It is obvious that the aim of these provisions is to cure the mischief of prolonged pre-election contests and election petitions which could see a party who rode to power illegitimately remaining in office at the detriment of the rightful owner of the mandate.

Background to the Problem of Timelines in Electoral Cases

With the clear aim to fast-track electoral cases in Nigeria, the Electoral Act of 1982, sections 129(3) and 140(3) provided the time-frame to hear and determine all electoral cases from the High Court (which was the court conferred with jurisdiction to hear such matters, including petition on election into the office of President/Vice President and members of Legislative Houses) to the apex court of the land.

The Act further provided that a petition filed before the High Court in respect of any election shall be disposed of by the Court not later than 30 days from the date of such election and any election petition not so disposed of shall be time-barred and such petition shall be deemed null and void.

An appeal from a decision of the High Court to the Court of Appeal shall be disposed of within 7 days, while a further appeal to the Supreme Court shall also be heard and determined within 7 days, otherwise such appeals become abated in each case.

The opportunity to test this law presented itself in the famous case of Unongo v. Aku & Ors (((1983) 2 SCNJ 232)) and Kadiya v. Lar & Ors23 which emerged from the governorship election held throughout the country on 13th July, 1983. The facts of Unongo’s case are summarised as follows: the appellant contested the election with the 1st respondent who was then the incumbent governor of Benue State.

The 1st respondent was returned as having been elected as the winner of the election by the 3rd respondent. Aggrieved, the appellant lodged a petition at the High Court, Makurdi, claiming that the 1st respondent was not duly elected, and that he ought to have been declared winner instead. Several objections were raised and heard and eventually, the High Court struck out the petition on the grounds that the joinder of the governor was unconstitutional since he enjoys immunity under the constitution.

The court equally stated that the non-inclusion of the name and address of the petitioner for service was fatal to the petition. On appeal to the Court of Appeal, the appellate court upturned the decision of the High Court on all grounds. However, the court could not grant the consequential relief of “restoring the petition and ordering a resumption of hearing in the trial court” on the ground that such an order would run foul of the provisions of section 140(2) of the Electoral Act, 1982, which prescribed a time limit for the determination of an election petition.

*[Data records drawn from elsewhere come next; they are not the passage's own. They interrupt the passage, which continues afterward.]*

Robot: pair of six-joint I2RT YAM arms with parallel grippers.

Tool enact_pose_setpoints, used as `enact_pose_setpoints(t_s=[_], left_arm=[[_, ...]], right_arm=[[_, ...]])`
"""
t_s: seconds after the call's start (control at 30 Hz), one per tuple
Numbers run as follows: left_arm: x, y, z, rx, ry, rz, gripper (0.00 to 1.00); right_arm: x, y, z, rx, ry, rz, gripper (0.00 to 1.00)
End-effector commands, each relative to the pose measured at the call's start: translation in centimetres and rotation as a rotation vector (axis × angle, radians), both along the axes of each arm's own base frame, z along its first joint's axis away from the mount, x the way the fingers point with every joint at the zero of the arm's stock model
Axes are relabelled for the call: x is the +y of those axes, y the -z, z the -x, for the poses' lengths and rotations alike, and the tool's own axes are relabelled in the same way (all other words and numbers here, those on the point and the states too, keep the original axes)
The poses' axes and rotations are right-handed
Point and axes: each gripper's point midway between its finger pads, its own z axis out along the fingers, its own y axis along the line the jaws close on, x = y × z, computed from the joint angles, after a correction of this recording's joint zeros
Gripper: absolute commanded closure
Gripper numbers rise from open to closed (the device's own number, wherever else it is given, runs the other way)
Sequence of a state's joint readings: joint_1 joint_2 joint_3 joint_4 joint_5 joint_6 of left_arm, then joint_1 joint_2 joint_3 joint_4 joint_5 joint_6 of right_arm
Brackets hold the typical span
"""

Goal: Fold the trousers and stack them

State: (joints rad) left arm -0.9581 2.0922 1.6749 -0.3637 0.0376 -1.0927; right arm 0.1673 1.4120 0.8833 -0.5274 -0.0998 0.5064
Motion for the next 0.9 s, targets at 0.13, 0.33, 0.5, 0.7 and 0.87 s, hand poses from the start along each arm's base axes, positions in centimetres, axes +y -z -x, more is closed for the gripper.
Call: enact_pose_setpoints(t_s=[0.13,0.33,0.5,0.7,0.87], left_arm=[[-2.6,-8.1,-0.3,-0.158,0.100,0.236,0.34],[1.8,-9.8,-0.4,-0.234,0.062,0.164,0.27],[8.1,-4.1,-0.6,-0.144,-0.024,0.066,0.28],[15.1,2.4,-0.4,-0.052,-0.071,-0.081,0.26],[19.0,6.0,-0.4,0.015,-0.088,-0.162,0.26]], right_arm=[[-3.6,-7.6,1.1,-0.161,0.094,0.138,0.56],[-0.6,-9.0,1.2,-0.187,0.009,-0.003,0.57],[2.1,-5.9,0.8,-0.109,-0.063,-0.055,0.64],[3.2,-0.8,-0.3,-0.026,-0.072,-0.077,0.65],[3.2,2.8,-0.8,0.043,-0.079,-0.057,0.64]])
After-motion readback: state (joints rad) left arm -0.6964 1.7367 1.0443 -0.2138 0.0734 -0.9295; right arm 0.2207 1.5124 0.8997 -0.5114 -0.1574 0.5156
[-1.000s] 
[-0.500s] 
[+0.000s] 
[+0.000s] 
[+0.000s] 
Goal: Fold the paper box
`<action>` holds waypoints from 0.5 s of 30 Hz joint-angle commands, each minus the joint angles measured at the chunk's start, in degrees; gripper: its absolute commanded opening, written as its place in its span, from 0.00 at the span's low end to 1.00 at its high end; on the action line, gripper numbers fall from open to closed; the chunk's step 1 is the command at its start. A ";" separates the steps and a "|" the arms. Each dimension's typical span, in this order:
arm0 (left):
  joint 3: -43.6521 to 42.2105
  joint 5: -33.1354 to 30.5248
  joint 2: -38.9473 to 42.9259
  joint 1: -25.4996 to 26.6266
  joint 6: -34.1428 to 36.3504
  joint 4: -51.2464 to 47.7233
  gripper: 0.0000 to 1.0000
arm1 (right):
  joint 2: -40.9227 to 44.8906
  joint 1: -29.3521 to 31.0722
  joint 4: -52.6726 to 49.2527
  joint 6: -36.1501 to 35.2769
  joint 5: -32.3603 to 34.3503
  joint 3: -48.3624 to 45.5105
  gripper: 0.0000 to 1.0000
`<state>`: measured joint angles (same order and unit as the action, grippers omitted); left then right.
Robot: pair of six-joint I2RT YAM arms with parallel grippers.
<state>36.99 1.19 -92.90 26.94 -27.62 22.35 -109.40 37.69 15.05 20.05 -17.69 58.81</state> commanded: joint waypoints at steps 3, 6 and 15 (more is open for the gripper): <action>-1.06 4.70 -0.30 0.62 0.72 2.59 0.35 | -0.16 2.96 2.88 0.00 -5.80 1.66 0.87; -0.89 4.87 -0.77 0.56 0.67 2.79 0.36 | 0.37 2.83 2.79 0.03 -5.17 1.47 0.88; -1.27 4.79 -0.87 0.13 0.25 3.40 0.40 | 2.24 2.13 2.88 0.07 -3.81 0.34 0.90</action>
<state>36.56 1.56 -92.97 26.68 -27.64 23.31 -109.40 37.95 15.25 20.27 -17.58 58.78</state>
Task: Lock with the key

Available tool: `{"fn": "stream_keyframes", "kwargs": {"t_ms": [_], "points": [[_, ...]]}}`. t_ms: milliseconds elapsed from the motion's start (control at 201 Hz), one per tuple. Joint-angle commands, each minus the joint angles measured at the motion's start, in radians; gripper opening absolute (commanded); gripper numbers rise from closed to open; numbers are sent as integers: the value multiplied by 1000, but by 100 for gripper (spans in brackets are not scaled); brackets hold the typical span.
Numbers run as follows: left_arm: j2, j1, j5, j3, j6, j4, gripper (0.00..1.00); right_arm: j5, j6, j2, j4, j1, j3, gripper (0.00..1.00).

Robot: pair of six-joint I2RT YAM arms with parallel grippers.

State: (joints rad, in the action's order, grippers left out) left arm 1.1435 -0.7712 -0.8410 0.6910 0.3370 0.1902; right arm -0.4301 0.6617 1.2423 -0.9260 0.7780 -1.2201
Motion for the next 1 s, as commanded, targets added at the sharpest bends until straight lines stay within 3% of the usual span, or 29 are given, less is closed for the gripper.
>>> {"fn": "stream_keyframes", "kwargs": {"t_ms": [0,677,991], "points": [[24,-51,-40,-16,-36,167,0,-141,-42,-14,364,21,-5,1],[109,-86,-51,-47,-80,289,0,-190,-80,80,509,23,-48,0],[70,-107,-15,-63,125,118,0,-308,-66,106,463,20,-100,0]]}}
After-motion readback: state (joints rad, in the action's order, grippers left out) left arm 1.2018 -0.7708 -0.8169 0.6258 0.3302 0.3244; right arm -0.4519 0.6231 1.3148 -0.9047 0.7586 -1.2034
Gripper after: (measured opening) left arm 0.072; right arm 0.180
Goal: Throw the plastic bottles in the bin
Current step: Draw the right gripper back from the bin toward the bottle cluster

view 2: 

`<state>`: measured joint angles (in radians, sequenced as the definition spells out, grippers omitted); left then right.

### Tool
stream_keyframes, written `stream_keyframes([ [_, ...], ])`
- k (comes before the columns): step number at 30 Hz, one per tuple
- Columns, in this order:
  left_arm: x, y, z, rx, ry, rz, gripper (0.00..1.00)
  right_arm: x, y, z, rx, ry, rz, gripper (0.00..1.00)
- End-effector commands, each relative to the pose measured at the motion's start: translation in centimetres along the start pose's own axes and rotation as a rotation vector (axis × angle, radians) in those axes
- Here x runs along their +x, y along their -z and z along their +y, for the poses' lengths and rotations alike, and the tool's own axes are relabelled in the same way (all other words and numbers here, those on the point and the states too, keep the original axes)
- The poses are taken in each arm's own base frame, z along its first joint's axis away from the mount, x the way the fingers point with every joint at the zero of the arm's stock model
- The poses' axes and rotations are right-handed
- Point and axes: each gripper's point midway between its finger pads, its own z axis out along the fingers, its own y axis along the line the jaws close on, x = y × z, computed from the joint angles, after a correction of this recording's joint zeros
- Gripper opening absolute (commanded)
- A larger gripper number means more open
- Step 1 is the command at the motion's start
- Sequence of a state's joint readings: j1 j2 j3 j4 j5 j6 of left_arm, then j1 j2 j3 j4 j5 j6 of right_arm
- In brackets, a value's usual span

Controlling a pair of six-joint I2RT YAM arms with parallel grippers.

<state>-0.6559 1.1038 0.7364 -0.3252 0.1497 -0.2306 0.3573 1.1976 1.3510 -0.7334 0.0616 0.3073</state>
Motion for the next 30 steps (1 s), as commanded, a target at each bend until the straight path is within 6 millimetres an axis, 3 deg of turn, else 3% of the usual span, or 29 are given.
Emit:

On further appeal to the Supreme Court, the effect of section 140(2) of the Electoral Act 1982 on the jurisdiction of the court and the principle of separation of powers were strongly canvassed. The Supreme Court did not hesitate to declared as null and void and unconstitutional the provisions of sections 129 and 140(3) of the 1982 Electoral Act on the grounds that it constituted an affront to the right to fair hearing of a petitioner, in addition to not allowing the court sufficient time to hear such matters within a reasonable period. This is pursuant to sections 1(3), 4 (8), 6 (6) (a) and (b), section 33(1) of the 1979 constitution which is in pari materia with section 1(3), 4 (8), 6 (6) (a) and (b), and section 36(1) of the Constitution of the Federal Republic of Nigeria 1999 (as amended). The apex court consequently ordered a retrial of the petition at the High Court.

In Kadiya’s case, the petition was filed on 29/8/83. Efforts to serve it personally on the 1st respondent (that is the incumbent governor) proved unsuccessful, hence, the petitioner applied for substituted service through a newspaper publication which was granted by the court. The order was made on 7/9/83 and the necessary publications appeared in the newspaper the following day.

The case was fixed for hearing on 12/9/83 which was the last day it could validly be heard, having regard to the stipulation in the Electoral Act for the petition to be disposed of within thirty days from the date of the election (in this case; 13/8/83). When the case came up for hearing on 12/9/93, objection was taken on behalf of the 1st respondent that it was not ripe for hearing because the 1st respondent had not filed his reply, which he was allowed six days to do from the date of service of the petition on him under section 135 of the Electoral Act.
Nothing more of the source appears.